VISA (ab)using SOLID to go all agentic

From Data Liberation to AI Domination: How Visa Turned Tim Berners-Lee’s Dream Into a Monetized Nightmare

Solid was supposed to free us. Instead, it just made us easier to harvest.


🌐 ACT I: The Dream of Solid — Web 1.0 Fights Back

Once upon a time (2018, to be precise), Sir Tim Berners-Lee—father of the Web, slayer of silos, knight of the hyperlink realm—had had enough.

After watching his precious World Wide Web mutate into a surveillance hellscape of pop-up ads, targeted psy-ops, and Mark Zuckerberg’s eyebrow twitches, he launched Solid: a bold attempt to reboot the internet with a single premise:

You should own your data. Full stop.”

The idea? Data pods—decentralized containers where individuals could store their personal data, control who accessed it, and revoke that access at will. No more platforms siphoning your info like digital mosquitoes. No more shadow profiles. No more algorithmic stalking disguised as “recommendations.” Just you, your data, and a world of apps that would politely knock before entering.

Solid was internet enlightenment with version control.
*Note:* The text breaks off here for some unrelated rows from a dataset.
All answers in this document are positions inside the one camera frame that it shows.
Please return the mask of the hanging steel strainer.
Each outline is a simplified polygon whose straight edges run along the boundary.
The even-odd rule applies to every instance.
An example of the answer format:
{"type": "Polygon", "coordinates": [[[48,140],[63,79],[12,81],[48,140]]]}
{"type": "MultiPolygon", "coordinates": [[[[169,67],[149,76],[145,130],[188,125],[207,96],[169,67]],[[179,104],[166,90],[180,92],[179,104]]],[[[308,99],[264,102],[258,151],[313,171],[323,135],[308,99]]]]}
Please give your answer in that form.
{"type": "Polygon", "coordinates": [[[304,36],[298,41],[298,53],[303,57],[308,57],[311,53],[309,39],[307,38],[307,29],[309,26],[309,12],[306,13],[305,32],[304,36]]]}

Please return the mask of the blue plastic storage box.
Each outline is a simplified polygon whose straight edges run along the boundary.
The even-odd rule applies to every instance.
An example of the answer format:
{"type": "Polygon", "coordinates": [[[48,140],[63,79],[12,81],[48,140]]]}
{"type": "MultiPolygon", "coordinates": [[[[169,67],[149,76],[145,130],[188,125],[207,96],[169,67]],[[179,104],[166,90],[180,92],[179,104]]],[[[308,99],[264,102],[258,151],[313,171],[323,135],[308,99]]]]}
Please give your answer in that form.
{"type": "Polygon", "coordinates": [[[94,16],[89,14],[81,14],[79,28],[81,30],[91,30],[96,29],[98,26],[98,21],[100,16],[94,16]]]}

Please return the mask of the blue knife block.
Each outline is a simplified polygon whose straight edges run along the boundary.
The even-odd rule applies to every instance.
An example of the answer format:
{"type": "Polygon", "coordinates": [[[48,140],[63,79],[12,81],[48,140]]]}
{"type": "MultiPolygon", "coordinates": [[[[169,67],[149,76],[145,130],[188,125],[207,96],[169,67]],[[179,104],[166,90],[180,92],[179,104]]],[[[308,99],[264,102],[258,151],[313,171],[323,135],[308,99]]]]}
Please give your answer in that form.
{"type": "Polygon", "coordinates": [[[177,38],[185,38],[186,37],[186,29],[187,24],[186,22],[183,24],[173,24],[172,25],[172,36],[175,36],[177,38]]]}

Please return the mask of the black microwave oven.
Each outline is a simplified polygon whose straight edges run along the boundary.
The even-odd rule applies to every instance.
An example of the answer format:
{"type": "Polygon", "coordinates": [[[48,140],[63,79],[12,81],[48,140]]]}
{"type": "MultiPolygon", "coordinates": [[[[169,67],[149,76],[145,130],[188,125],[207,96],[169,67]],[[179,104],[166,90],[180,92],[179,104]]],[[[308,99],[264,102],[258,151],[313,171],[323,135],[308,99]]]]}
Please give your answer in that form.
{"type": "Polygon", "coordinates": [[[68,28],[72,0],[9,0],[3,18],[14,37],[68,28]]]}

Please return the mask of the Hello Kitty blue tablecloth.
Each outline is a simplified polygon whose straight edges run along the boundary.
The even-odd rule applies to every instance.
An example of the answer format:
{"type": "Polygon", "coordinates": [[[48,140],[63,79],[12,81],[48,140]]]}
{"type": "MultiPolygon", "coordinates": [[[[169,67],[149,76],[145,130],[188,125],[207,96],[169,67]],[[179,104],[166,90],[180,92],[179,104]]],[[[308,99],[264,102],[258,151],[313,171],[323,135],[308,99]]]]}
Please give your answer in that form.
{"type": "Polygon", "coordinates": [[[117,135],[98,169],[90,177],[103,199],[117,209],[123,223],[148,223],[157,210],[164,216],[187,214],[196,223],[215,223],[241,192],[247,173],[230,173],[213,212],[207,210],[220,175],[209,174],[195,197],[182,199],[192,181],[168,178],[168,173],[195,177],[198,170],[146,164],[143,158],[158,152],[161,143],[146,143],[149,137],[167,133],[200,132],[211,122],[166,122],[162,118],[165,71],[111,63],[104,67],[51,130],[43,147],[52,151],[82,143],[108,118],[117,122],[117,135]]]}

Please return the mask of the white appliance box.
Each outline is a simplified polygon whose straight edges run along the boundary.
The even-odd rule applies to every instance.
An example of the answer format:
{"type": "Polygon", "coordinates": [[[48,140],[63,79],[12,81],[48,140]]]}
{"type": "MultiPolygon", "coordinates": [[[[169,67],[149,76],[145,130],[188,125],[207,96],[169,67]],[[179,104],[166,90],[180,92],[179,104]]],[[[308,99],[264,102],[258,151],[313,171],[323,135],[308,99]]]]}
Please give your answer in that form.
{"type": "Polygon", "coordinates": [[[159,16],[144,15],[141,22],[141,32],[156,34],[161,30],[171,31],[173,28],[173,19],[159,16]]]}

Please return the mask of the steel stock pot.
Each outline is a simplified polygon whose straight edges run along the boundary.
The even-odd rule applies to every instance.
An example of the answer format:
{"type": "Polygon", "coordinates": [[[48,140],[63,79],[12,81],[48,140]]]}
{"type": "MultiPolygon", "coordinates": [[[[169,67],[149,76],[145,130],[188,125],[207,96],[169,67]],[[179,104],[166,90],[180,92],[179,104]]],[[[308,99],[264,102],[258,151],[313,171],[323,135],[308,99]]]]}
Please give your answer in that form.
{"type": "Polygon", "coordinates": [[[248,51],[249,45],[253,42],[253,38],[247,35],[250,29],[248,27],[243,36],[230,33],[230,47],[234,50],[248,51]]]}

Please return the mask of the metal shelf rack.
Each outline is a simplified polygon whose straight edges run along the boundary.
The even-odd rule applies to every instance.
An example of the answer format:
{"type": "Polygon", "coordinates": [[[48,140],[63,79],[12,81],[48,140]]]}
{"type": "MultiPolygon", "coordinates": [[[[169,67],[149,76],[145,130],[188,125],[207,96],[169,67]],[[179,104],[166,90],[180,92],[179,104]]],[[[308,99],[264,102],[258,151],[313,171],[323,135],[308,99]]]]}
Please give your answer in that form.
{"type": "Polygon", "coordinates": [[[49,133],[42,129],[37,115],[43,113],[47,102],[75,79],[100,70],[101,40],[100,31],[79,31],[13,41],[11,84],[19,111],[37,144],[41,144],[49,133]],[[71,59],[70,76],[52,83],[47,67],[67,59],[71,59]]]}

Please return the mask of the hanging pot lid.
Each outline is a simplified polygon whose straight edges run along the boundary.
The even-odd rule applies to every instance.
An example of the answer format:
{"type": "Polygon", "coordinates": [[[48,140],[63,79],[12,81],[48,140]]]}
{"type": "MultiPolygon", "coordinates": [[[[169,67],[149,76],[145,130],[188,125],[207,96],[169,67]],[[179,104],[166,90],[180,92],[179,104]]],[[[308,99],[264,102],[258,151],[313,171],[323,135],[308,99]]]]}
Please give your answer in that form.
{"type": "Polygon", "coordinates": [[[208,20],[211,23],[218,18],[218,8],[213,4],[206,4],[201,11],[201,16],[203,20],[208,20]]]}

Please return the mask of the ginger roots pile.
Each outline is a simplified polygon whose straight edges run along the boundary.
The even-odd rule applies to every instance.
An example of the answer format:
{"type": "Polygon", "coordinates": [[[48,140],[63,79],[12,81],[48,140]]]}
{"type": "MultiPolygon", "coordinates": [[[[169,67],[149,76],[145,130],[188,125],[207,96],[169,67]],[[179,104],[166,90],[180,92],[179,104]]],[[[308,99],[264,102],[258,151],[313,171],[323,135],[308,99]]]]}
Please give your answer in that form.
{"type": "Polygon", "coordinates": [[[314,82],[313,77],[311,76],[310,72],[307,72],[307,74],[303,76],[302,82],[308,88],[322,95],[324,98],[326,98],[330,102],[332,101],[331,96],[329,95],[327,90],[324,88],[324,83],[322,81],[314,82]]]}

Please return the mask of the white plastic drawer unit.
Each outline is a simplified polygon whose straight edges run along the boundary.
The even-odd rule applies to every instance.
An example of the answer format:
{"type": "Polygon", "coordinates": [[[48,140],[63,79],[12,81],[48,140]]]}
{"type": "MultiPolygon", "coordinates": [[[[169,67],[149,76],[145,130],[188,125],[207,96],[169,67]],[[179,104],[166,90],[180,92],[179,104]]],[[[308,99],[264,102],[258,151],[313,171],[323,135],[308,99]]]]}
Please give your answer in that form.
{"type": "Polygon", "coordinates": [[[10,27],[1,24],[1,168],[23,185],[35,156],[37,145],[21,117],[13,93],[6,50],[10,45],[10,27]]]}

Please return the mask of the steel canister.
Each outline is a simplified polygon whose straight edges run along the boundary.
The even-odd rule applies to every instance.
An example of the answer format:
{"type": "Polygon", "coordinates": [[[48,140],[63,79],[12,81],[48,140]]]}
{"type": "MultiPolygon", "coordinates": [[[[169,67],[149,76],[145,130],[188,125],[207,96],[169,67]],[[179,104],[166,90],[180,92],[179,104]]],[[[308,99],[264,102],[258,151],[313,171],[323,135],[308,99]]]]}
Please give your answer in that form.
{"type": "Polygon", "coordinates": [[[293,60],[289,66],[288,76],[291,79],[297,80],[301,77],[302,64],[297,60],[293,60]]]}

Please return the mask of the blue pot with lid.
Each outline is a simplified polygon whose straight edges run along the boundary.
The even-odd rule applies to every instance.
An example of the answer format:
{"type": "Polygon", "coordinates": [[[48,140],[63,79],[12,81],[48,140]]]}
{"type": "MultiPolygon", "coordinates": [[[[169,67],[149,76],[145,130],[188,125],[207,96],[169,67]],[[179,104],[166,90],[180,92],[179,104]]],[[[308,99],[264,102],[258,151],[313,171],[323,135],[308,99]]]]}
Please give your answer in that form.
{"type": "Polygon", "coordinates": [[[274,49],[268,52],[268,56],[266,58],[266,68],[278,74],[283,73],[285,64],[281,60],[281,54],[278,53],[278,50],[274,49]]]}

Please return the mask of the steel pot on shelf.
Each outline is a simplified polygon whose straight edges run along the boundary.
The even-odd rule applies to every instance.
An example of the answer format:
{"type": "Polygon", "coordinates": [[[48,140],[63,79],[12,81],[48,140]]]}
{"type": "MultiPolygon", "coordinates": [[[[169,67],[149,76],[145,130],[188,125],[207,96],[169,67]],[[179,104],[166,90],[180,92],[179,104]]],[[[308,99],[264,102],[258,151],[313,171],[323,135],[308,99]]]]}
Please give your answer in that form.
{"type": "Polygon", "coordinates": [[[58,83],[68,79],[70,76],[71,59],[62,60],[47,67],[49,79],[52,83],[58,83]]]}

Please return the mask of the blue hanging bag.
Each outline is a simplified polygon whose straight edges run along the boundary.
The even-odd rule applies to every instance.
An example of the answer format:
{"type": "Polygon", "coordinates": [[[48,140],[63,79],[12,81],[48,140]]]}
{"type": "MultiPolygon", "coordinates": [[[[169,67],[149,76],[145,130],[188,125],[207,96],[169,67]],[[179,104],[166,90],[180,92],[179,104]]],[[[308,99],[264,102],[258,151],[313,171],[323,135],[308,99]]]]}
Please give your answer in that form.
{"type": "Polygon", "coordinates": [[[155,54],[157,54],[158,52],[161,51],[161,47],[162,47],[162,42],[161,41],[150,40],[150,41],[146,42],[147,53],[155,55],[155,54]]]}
It was noble. It was radical. It was exactly the kind of thing that should have gotten Tim sued into oblivion by every VC-funded adtech parasite on Earth.

Instead, it got co-opted.


🤝 ACT II: Visa Joins the Party — and Brings the Banks

Fast-forward to 2025, and who comes waltzing into the decentralized dreamscape but Visa, the multinational colossus that made “2.9% + a moral compromise” a standard business model. Their pitch?

“We love standards too! Let’s build Agentic Commerce™ on Solid!”

Now, Solid isn’t just a platform for data dignity—it’s the backbone of your Agentic Wallet, a sweet-sounding euphemism for “the most optimized tool for corporate surveillance since the smart speaker.”

Visa’s implementation doesn’t just use Solid—it repackages it into a trust-based data interoperability matrix (a phrase so dystopian it deserves its own Philip K. Dick novel).

What was once about empowering users is now about empowering AI agents—yours, theirs, and your bank’s—to seamlessly share your data across ecosystems. For your convenience, of course. (And their quarterly targets.)


🧠 ACT III: From Data Sovereignty to Sovereign Data Slavery

Remember that dream of you controlling your data? It still exists—technically. You can still revoke access to your Agentic Wallet. You can still choose what to share.

But here’s the catch: once every app, every retailer, every transaction expects your data to flow through a standardized pipeline, opting out is functionally the same as disappearing. You either participate in the system or you become a ghost in the algorithmic marketplace.

And Visa didn’t just bring banks to the party—they brought a new class of AI Agents, semi-autonomous shopping drones that learn your preferences, predict your desires, and optimize your consumption patterns—all while quietly uploading every byte to the cloud overlords.

It’s the perfect trap: a utopia so frictionless you don’t even notice the cage.


🧠 Reader Comment of the Week (Cautionary Haiku Edition)

I once had my data
Then gave it to a smart fridge
Now it mocks my waist

DataRegrets99


🔥 ACT IV: The Future According to Visa

  • Solid was supposed to return power to the user.
  • Visa used it to build a universal interface for banks, agents, and data merchants.
  • You were supposed to be sovereign. Now you’re queryable.

If you think this is just the next phase in fintech evolution, congrats. You’ve already been agentically domesticated.


TL;DR

Solid was a digital Declaration of Independence. Visa turned it into Terms and Conditions.

You don’t own your data—you just lease it back through AI middlemen with bank sponsorship.

But hey… at least your wallet has a personality now.